Как это выглядело на практике, достаточно красноречиво отражено, например, в воспоминаниях А. Микояна, соратника В. Ленина:
В конце июня 1920 г. Исполкомом Коминтерна и ЦК РКП(б), вспоминает Анастас Иванович, было принято решение о созыве в Баку 1-го съезда народов Востока. «Это был съезд, — свидетельствует он, — не только коммунистов, но и беспартийных, антиимпериалистически настроенных национальных деятелей, представителей широких масс трудящихся и их организаций. В нем приняли участие представители тридцати семи национальностей, в том числе из Афганистана, Египта, Персии, Китая, Кореи, Сирии, Турции и других стран, треть из них не была коммунистами.
Съезд начал свою работу 1 сентября 1920 года… Съезд работал неделю и принял ряд важных решений, выразил солидарность с тезисами состоявшегося за месяц до этого 2-го конгресса Коминтерна по национальному и колониальному вопросам…
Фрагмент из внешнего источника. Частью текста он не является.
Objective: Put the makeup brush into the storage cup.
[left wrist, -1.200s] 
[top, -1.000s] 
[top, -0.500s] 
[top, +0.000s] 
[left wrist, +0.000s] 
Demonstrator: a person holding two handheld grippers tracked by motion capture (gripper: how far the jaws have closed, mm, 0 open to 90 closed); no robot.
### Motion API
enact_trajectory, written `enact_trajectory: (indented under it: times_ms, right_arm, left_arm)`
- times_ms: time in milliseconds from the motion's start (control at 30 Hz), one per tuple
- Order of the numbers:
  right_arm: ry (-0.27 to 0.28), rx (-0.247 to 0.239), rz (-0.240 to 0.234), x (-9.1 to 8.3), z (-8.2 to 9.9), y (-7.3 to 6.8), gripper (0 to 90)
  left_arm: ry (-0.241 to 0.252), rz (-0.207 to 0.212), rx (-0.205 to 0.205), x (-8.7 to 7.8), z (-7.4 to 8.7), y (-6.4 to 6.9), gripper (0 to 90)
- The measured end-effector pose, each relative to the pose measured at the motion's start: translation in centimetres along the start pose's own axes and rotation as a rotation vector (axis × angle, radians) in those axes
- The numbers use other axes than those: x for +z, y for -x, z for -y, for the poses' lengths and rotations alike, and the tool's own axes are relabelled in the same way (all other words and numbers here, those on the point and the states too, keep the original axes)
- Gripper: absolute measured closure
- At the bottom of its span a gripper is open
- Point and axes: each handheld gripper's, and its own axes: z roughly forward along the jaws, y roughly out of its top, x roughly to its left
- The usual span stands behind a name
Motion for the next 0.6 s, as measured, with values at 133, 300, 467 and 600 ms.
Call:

Ленин дал весьма высокую оценку этому съезду… Говоря о 2-ом конгрессе Коминтерна и съезде народов Востока в Баку, он отметил, что «это те международные съезды, которые сплотили коммунистов и показали, что… во всех отсталых восточных странах большевистское знамя, программа большевизма, образ действий большевиков — есть то, что для крестьян всех отсталых колониальных стран является знаменем спасения, знаменем борьбы, что действительно Советская Россия за эти три года не только отбила тех, кто бросался, чтобы ее душить, но и завоевала себе сочувствие трудящихся во всем мире, что мы не только разбили наших врагов, но мы приобрели и приобретаем себе союзников не по дням, а по часам».[33]
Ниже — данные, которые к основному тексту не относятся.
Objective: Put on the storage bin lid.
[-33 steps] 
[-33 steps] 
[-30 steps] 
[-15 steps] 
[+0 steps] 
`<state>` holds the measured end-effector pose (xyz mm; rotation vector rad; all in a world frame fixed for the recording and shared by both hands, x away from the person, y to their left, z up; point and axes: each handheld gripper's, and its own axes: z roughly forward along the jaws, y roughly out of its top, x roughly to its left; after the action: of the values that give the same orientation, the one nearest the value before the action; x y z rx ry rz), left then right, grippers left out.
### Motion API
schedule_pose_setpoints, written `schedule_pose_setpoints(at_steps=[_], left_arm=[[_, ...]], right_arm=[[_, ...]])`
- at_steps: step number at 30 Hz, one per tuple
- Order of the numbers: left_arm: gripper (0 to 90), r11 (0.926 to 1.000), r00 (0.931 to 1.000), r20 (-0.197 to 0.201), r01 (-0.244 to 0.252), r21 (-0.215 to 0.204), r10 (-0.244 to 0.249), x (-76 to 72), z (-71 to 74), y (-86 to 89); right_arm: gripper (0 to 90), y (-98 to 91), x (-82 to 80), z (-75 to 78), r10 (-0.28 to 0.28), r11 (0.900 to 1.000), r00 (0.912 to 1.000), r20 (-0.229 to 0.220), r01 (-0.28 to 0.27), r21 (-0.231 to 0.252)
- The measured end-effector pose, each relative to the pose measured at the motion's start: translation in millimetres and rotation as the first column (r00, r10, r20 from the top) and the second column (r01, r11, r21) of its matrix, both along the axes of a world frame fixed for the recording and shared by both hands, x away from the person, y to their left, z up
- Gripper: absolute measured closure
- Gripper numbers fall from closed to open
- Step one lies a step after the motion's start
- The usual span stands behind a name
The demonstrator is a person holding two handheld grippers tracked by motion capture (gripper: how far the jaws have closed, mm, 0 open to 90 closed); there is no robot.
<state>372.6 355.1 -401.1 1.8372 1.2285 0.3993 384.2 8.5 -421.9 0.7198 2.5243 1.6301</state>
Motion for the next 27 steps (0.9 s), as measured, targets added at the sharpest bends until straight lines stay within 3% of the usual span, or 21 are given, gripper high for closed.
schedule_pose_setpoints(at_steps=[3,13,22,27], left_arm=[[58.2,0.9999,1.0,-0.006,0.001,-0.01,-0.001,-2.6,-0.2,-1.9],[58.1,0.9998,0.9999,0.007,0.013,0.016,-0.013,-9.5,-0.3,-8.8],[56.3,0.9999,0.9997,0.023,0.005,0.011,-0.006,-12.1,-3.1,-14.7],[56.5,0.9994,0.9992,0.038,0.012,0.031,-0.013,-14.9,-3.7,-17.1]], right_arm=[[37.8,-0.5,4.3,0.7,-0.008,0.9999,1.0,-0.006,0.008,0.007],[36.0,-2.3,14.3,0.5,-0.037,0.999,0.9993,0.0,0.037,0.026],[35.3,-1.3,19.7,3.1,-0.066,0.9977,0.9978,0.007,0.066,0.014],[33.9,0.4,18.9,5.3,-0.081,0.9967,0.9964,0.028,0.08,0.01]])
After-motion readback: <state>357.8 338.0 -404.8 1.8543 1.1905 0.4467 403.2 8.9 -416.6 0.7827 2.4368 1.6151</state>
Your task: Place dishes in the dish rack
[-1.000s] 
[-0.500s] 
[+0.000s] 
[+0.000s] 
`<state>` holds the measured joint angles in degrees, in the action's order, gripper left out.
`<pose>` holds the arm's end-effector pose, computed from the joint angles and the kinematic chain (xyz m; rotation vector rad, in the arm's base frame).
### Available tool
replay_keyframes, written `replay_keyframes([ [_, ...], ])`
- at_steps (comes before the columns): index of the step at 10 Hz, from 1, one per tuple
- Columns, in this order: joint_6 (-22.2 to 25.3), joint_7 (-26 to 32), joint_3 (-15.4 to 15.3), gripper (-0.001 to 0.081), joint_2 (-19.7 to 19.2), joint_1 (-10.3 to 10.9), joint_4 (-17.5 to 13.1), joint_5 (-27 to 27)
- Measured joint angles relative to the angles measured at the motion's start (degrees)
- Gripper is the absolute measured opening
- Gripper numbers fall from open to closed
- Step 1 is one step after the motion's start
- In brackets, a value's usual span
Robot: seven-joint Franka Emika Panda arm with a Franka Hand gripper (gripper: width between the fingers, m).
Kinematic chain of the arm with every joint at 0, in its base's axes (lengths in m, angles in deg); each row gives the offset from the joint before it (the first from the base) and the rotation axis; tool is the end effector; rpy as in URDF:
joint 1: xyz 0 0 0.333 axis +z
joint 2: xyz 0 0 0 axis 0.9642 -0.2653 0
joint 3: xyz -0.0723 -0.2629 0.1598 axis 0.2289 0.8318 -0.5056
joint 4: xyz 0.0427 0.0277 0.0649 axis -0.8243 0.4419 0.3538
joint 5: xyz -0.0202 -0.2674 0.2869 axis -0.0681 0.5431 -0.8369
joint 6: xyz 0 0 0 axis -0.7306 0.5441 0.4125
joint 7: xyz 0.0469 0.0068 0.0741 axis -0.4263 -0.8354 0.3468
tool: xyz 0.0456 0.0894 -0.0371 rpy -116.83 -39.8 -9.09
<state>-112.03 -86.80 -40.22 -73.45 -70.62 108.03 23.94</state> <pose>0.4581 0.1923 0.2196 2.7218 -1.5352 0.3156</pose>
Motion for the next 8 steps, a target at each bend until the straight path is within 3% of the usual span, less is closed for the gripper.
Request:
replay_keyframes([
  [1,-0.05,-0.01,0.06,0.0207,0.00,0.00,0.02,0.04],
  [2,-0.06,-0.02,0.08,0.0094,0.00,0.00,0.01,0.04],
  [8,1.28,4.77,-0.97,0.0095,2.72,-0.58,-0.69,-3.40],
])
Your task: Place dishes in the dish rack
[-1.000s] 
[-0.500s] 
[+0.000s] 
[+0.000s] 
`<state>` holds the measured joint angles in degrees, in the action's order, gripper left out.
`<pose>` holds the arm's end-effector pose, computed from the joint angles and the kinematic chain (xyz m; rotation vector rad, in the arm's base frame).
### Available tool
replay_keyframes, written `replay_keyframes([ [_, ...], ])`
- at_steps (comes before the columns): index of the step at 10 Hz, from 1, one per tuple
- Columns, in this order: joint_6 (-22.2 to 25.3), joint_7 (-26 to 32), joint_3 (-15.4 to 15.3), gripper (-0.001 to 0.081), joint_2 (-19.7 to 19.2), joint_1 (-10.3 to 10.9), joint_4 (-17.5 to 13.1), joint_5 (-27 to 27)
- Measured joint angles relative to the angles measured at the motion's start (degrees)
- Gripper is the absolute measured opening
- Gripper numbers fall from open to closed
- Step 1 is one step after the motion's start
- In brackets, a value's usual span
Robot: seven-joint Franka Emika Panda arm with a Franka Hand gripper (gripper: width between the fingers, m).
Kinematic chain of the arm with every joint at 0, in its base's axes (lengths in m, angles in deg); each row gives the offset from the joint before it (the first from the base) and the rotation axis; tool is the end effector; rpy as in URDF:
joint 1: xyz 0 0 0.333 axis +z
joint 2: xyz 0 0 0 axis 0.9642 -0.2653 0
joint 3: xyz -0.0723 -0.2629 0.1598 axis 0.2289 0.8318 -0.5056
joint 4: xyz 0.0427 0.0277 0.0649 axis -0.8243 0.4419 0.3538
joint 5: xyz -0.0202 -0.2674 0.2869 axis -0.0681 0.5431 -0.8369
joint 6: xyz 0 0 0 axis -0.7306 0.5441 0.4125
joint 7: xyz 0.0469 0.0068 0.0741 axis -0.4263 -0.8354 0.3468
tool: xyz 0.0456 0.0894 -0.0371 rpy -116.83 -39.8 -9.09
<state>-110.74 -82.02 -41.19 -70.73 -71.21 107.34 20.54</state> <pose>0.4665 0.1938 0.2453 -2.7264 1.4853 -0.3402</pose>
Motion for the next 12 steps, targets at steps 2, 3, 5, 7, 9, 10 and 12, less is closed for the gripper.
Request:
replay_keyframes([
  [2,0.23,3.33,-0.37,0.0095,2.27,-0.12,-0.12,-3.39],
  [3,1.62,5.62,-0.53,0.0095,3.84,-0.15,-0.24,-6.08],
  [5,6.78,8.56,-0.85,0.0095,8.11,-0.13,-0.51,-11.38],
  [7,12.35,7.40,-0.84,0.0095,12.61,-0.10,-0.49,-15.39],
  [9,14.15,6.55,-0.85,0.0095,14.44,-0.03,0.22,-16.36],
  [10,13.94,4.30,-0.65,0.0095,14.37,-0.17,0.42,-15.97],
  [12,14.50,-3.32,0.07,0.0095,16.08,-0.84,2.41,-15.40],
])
И еще из воспоминаний А. Микояна:
«2-го декабря 1919 г. в Москве начала работу 8-я партийная конференция. Она продолжалась три дня, в течение которых было проведено шесть заседаний… После принятия порядка дня были заслушаны два приветствия. Первым приветствовал конференцию Султан-Галиев от имени 2-го Всероссийского съезда мусульманских коммунистических организаций народов Востока. Коммунисты мусульманских народов, говорил Султан-Галиев, понесут на Восток красное знамя, революционное знамя коммунизма, полученное из рук наших учителей — товарищей русских коммунистов, и разбудят спящий Восток».[34]
Афганцы даже в самом страшном сне не могли представить, чтобы их «знаменем спасения, знаменем борьбы» за независимость, свободу и самобытность стало чужеродное знамя, да еще какое — знамя коммунистов-безбожников! «Большевистское знамя, программа большевизма, образ действий большевиков»!
С тем, чтобы избавить себя от подобной перспективы и не оказаться вовлеченными в борьбу за коммунистический передел мира, они в 1926 г. побудили шурави подписать двусторонний советско-афганский договор «О нейтралитете и взаимном ненападении». Это был четкий, категоричный сигнал Москве о том, что Кабул двумя руками за развитие и углубление дружественных отношений во всех сферах жизнедеятельности, кроме одной — идеологии. «Мы нейтральны, таковыми были, есть и будем. У нас свое, традиционное восприятие мира, и религия наша ислам несовместима с вашим коммунизмом».
Этот посыл пронизывал договор «О нейтралитете и о взаимном ненападении». Ни с одной другой страной такого договора у Афганистана не было.
В Москве, разумеется, поняли позицию афганцев, но ссориться не стали. Там исходили из того, что, как говорят в народе, «всему свое время» или «терпение и труд все перетрут».
Советско-афганское сотрудничество продолжало расширяться и углубляться. В 1928 г. вошла в строй первая воздушная линия по маршруту Москва — Ташкент — Кабул, а в Герате и Мазари-Шерифе открылись советские консульства.
Москва наращивала свое присутствие в Афганистане, а тот старался с помощью северного соседа осовременивать свою страну в надежде поскорее расстаться со средневековой отсталостью и нищетой, сохраняя при этом свою самобытность и, конечно, нейтралитет.
…После афганской миссии Мухаммада Вали-хана в столицу мировой революции пожаловали представители еще одного «проснувшегося народа Востока» — монголов.
Если Афганистан — страна гор, то Монголия — страна степей и пустынь. В мировую историю этот древний народ вписал себя лихими набегами гикающих орд Чингисхана, сумевшего покорить полмира. Заложенная им структура феодального общества просуществовала в первозданном виде семь столетий, пока в 1921 г. не грянула революция и на политической карте мира не появилась Монгольская Народная Республика. Перед ее руководителями встали те же проблемы, что и перед афганцами: как вытащить страну из средневековья? Как поскорее покончить с нищетой и отсталостью? Правда, в отличие от афганцев монголы сподобились на социалистическую революцию.